## WHAT IS NEEDED
Set down, unchanged, the line holding "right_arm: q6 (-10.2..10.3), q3" and all lines that follow it to the end of the material, leaving pictures out.

━━ INFORMATION PROVIDED

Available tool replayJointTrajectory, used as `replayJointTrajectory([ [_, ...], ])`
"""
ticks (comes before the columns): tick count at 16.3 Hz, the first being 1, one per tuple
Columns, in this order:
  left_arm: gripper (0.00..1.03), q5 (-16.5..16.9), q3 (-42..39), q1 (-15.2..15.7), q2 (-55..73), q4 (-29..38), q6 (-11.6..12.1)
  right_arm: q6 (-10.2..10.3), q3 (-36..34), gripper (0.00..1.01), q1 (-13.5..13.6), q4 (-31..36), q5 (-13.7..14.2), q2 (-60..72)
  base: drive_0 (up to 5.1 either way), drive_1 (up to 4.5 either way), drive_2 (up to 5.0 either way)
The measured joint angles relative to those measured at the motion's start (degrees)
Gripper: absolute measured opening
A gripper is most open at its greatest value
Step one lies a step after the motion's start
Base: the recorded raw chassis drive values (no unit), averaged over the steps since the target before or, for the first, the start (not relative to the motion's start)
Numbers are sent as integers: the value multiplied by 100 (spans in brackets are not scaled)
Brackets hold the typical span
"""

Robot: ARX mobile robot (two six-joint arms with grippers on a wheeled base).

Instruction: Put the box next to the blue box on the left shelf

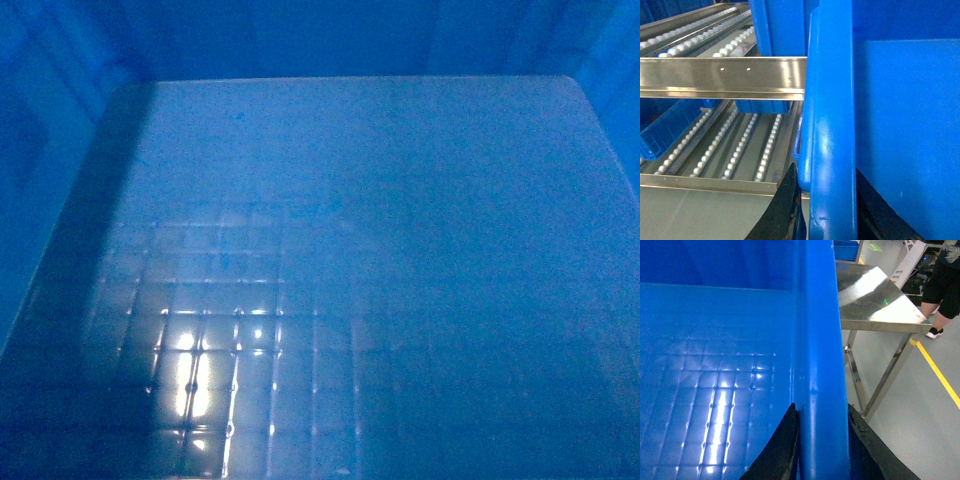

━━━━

## TASK SOLUTION
  right_arm: q6 (-10.2..10.3), q3 (-36..34), gripper (0.00..1.01), q1 (-13.5..13.6), q4 (-31..36), q5 (-13.7..14.2), q2 (-60..72)
  base: drive_0 (up to 5.1 either way), drive_1 (up to 4.5 either way), drive_2 (up to 5.0 either way)
The measured joint angles relative to those measured at the motion's start (degrees)
Gripper: absolute measured opening
A gripper is most open at its greatest value
Step one lies a step after the motion's start
Base: the recorded raw chassis drive values (no unit), averaged over the steps since the target before or, for the first, the start (not relative to the motion's start)
Numbers are sent as integers: the value multiplied by 100 (spans in brackets are not scaled)
Brackets hold the typical span
"""

Robot: ARX mobile robot (two six-joint arms with grippers on a wheeled base).

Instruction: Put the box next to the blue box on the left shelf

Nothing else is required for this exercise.